Byte Order Mark mucks up headers

am 07.10.2004 11:11:54 von phil.archer

Hi,

I've read Sean Burke's book, I've looked through the archives of this list
and done other searches but can't find an answer to a problem I have found
with LWP. If the character coding for a website has a byte order mark
(things like utf-16, all that "big endian/little endian" stuff) then LWP
can't interpret HTML headers in the usual way.

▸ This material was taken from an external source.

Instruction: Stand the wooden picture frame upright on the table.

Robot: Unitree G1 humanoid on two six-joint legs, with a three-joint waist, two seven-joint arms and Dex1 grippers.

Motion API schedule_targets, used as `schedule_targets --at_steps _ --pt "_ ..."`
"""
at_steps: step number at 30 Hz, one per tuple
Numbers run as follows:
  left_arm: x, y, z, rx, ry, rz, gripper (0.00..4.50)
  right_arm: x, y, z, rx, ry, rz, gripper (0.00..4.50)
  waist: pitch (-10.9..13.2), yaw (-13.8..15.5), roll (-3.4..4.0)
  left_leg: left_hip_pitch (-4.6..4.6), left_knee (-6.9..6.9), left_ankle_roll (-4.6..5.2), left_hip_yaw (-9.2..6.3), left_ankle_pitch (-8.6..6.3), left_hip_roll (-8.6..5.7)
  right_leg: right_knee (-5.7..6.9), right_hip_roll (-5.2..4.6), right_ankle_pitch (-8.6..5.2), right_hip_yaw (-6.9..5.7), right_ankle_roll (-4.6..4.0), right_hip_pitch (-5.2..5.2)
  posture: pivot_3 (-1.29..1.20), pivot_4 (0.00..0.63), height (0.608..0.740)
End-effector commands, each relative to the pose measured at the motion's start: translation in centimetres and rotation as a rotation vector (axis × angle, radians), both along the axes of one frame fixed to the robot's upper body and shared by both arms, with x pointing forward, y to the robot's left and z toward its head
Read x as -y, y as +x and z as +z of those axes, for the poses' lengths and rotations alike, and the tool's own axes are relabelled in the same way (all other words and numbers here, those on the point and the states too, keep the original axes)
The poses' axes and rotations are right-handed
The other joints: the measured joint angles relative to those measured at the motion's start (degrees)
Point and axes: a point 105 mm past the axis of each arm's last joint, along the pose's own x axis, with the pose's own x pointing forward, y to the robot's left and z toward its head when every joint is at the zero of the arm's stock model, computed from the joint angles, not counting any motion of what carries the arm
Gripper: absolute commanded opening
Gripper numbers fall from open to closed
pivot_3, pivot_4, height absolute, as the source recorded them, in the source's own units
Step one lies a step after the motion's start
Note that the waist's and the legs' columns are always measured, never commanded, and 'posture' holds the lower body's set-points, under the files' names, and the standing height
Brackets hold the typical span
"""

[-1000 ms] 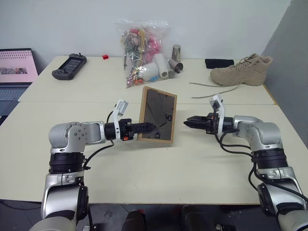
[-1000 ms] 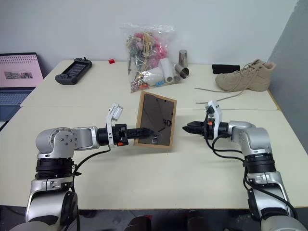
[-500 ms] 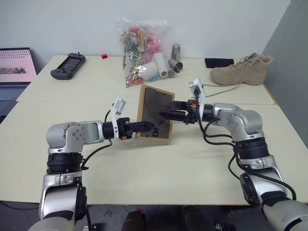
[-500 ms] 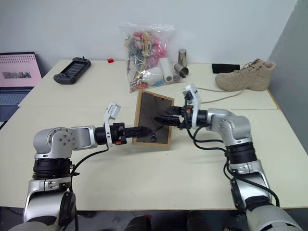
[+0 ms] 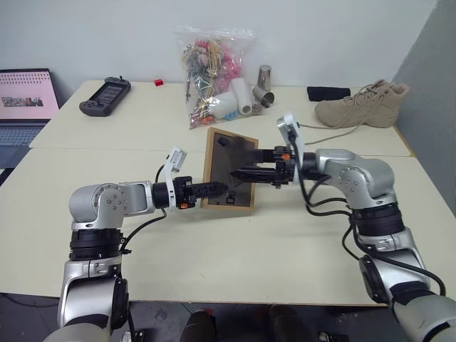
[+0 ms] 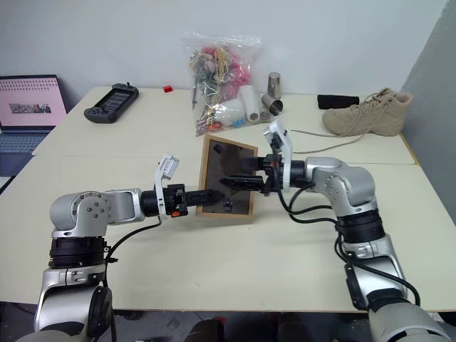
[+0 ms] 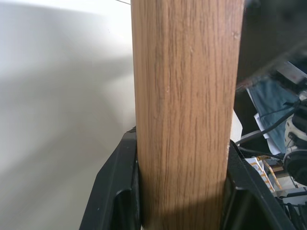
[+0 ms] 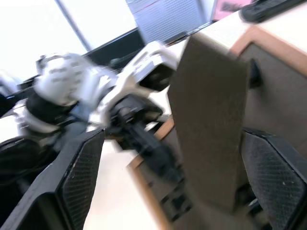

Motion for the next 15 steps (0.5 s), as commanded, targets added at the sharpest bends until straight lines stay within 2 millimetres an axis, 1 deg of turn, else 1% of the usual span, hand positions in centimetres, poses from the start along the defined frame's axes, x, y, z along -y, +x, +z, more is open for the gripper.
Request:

Does anyone know a way around
this?

Background:

I work for an organisation called ICRA. We provide a self-labelling and
filtering system for the web, currently based on the old PICS standard but
soon to move to RDF. A couple of years ago I built a tool for our website
that visits a site, checks for PICS labels and parses them if found. Now, I
can strip out the BOM from the content where found and do other clunky
processing but that would mean I can't use LWP's efficient header commands.
For sites without a BOM I can just get header->('Pics-label') and process
that.

You can see the label tester at www.icra.org/label/tester/

An example of a site with a BOM that shows as unlabelled even though it is:
http://www.icra.org/cgi-bin/labelTester.cgi?lang=EN&url=http %3A%2F%2Fwww.xtranslations.com&showHead=on&showContent=on

An example of a site with a label without a BOM (i.e one that works as it
should) would be
http://www.icra.org/cgi-bin/labelTester.cgi?lang=EN&url=http %3A%2F%2Fwww.yahoo.com&showHead=on&showContent=on

Any help gratefully accepted.

Phil.

Phil Archer
Chief Technical Officer
Internet Content Rating Association
Label your site today at http://www.icra.org

Re: Byte Order Mark mucks up headers

am 07.10.2004 11:26:51 von gisle

"Phil Archer" writes:

> I've read Sean Burke's book, I've looked through the archives of this
> list and done other searches but can't find an answer to a problem I
> have found with LWP. If the character coding for a website has a byte
> order mark (things like utf-16, all that "big endian/little endian"
> stuff) then LWP can't interpret HTML headers in the usual way. Does
> anyone know a way around this?

HML::HeadParser needs to be fixed. It will assume that there is no
section when it sees text before anything else. The part of
the code responsible for this currently allows whitespace, but needs
to be tought that BOM is harmless too. Look at the 'text' method.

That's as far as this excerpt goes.